_YOUR TASK_
The lines from the start of the records below through the line containing "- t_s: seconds" are to be copied exactly, both ends included, with nothing added.

[[ LISTED ENTRIES, beginning ]]

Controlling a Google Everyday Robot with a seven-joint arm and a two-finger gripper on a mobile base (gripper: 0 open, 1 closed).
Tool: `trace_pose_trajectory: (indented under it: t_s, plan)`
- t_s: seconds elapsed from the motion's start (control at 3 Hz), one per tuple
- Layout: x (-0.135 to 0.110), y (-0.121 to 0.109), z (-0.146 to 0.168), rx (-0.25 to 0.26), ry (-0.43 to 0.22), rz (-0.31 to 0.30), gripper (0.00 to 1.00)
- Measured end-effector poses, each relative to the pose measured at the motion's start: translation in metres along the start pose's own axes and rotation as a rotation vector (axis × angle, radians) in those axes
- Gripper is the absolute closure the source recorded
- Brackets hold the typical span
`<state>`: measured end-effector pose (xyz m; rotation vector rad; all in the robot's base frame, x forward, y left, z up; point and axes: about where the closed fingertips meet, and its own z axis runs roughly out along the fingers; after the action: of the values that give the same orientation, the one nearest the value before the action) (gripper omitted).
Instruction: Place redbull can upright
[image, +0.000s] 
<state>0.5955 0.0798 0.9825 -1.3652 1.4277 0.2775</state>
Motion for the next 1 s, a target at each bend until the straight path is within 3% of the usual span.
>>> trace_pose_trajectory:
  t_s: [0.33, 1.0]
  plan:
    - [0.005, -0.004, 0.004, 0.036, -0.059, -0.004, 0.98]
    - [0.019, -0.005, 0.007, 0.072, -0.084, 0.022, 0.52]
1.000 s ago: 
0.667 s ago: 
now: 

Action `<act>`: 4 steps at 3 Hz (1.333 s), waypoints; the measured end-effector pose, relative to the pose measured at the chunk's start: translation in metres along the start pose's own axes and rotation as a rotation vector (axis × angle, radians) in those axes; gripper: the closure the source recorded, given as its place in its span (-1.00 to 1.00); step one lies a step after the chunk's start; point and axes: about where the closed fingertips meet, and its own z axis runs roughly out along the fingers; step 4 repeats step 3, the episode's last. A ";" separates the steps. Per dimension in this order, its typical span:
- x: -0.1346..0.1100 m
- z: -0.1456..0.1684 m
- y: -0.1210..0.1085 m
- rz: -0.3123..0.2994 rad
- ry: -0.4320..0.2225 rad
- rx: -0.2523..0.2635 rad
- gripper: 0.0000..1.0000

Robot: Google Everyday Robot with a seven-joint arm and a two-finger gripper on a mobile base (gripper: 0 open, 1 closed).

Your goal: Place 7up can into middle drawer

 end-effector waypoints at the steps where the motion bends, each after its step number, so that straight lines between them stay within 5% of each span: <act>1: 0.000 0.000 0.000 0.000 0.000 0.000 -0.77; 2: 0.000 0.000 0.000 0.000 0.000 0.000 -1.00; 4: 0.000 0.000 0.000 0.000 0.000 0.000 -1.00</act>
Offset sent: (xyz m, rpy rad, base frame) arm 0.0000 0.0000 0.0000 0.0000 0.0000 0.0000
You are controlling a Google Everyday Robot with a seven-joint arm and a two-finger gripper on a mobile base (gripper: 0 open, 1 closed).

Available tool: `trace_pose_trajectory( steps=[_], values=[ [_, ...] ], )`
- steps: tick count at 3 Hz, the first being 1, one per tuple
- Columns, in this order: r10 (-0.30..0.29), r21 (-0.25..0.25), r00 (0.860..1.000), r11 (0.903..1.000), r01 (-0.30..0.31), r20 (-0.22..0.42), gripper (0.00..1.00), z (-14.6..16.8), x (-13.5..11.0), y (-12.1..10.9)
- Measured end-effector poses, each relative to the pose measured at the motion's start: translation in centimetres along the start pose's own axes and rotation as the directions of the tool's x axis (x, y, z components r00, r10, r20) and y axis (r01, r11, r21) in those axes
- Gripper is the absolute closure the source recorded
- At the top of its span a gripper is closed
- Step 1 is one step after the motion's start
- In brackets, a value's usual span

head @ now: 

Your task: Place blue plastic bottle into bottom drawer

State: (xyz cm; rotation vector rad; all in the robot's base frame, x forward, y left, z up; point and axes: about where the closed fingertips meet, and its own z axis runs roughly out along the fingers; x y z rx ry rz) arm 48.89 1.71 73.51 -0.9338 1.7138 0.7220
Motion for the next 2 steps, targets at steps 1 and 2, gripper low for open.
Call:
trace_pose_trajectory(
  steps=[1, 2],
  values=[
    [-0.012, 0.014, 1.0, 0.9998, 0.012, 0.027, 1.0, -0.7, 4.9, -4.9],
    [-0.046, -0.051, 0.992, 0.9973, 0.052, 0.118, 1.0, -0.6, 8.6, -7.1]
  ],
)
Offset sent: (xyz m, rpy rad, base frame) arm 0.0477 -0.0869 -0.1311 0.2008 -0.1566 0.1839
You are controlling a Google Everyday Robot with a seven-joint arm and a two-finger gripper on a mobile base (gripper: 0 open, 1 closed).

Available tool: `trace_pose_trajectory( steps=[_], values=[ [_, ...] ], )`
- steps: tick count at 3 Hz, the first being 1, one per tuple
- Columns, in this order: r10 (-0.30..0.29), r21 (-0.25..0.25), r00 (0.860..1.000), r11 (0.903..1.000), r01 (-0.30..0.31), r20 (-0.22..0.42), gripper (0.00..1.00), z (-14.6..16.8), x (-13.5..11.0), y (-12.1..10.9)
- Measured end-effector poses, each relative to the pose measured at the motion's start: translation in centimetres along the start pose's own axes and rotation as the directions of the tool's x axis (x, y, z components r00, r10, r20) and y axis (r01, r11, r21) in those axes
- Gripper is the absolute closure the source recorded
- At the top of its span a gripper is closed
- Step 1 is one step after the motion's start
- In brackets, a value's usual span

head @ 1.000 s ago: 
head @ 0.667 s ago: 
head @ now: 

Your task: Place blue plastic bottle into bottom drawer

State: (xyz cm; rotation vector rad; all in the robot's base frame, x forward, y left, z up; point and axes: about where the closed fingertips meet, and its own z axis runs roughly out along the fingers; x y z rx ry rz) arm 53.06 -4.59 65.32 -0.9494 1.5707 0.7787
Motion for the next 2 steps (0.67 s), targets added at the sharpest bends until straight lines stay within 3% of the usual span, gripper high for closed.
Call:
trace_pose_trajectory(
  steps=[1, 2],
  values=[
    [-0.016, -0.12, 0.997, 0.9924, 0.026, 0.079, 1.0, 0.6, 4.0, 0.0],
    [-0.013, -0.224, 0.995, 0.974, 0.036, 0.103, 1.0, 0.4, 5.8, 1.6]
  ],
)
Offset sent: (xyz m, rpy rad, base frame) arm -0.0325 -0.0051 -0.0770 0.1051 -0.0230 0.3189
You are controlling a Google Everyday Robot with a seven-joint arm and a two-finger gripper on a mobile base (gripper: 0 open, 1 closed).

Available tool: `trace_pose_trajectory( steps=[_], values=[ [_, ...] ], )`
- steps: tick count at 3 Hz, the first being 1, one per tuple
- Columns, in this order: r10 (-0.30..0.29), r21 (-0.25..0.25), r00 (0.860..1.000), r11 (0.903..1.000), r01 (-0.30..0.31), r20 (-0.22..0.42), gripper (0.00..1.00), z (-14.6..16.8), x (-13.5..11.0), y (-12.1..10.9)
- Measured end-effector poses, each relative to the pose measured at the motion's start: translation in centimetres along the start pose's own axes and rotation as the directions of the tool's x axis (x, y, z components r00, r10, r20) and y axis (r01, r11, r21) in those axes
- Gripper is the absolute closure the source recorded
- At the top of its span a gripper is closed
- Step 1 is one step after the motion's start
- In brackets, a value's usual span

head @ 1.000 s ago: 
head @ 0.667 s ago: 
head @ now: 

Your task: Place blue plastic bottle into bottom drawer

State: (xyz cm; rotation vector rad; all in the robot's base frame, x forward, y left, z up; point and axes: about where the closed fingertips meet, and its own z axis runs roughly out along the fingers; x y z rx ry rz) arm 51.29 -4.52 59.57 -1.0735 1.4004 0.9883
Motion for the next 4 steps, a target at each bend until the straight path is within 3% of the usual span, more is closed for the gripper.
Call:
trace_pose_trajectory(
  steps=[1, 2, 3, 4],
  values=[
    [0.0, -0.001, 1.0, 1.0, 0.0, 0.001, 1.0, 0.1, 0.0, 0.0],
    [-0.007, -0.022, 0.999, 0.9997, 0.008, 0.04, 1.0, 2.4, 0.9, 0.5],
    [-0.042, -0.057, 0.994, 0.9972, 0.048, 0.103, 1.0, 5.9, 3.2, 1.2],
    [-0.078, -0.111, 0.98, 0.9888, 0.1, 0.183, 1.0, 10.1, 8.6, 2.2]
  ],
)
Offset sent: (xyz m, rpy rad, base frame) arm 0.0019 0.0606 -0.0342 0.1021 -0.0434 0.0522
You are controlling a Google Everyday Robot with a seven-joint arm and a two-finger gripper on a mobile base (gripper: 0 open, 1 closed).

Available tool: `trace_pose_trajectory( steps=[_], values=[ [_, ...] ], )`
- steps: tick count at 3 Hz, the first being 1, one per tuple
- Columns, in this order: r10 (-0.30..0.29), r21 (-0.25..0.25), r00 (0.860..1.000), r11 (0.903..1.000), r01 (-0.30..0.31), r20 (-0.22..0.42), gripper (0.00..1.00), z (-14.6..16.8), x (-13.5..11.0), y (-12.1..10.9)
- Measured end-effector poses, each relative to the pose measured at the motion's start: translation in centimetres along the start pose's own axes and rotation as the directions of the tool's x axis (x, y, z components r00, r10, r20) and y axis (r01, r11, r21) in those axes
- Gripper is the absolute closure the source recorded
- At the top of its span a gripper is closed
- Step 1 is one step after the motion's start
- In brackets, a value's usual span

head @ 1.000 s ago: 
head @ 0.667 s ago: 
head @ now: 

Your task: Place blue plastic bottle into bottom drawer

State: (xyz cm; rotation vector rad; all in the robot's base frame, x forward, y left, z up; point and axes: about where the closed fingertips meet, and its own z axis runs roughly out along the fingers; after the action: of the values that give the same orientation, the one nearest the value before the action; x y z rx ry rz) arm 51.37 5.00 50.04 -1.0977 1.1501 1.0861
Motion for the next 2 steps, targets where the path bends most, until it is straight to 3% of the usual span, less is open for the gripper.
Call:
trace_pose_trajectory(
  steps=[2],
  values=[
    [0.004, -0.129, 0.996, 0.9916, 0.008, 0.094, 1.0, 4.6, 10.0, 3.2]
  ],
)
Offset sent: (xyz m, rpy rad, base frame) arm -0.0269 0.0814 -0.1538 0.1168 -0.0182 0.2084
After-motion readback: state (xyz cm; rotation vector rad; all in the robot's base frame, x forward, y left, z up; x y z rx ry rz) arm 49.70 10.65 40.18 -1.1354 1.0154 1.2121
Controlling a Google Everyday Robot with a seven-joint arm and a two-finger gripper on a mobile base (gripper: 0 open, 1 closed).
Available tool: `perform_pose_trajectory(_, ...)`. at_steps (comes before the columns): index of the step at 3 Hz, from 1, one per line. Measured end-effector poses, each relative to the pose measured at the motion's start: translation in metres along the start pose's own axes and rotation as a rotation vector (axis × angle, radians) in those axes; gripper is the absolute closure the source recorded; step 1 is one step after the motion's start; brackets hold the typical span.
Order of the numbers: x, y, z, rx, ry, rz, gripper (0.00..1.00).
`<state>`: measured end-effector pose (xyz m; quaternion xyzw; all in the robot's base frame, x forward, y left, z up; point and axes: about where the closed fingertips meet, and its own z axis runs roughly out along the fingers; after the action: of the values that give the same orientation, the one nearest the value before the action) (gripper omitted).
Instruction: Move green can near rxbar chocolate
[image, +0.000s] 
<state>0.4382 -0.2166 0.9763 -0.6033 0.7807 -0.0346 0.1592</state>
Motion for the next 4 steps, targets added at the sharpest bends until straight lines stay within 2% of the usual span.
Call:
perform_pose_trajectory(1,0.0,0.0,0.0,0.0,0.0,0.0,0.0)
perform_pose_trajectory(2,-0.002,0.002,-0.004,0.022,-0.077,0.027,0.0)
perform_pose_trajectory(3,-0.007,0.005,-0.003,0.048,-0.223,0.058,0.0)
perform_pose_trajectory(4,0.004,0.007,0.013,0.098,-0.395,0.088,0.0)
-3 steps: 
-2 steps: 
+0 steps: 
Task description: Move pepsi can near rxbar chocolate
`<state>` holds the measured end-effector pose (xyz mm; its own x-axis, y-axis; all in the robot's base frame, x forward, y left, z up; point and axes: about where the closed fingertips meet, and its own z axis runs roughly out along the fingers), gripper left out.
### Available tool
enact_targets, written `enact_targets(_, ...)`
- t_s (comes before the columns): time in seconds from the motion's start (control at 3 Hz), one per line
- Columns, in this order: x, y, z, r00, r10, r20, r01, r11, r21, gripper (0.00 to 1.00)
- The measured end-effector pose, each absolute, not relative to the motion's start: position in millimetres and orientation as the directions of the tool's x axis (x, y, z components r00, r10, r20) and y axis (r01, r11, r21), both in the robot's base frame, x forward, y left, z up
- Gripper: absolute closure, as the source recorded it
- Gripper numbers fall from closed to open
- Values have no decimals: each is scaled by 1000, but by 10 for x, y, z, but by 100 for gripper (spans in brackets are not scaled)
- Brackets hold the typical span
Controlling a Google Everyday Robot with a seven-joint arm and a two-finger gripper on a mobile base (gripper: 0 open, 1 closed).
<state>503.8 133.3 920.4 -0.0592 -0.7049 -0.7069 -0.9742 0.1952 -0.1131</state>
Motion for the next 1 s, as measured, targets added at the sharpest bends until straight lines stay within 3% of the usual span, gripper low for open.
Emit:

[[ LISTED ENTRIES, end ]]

_ANSWER SPACE_
Controlling a Google Everyday Robot with a seven-joint arm and a two-finger gripper on a mobile base (gripper: 0 open, 1 closed).
Tool: `trace_pose_trajectory: (indented under it: t_s, plan)`
- t_s: seconds elapsed from the motion's start (control at 3 Hz), one per tuple

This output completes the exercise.